Titan’s incredible speed makes it a fantastic tool for tackling really complicated problems that involve gigantic amounts of data. Researchers plan to use it to run detailed simulations of the Earth’s climate, which may yield ideas on how to lessen global warming. They also may use it to help design super-efficient internal combustion engines and solar panels, and to run biological simulations that will help speed the testing of new drugs. On the pure science level, Titan could help scientists simulate the breaking of the bonds that hold molecules together, giving them new insights into one of the most important processes in nature.

But the Titan is important not just because it’s incredibly fast, but because it pioneers a new sort of supercomputer design that could spawn a generation of even speedier machines. For years, scientists have achieved higher and higher speeds simply by building machines with thousands and thousands of central processing units, or CPUs, in them, and then breaking the calculations they want to perform into smaller pieces that could be parceled out to all of those CPUs.

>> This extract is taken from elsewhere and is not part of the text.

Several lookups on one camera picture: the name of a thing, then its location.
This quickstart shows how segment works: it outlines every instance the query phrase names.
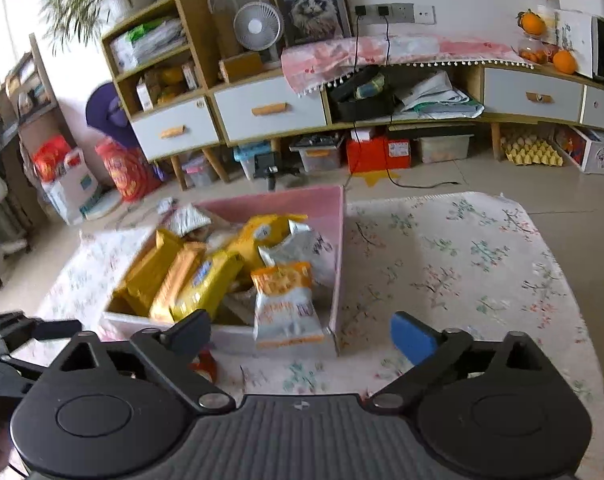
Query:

The drawback of that approach is all those CPU chips require enormous amounts of electricity. The Titan, however, pairs each of its 18,688 CPUs with a graphic processing unit, or GPU — the sort of chip used in hot-rod gaming PCs — to accelerate the computations. GPUs don’t draw as much juice as CPUs, so the result is a machine that’s faster than its predecessors but also a lot more energy efficient .

Researchers see the Titan as blazing the way toward exascale-class computers — that is, machines a thousand or more times as fast as the most powerful supercomputers today.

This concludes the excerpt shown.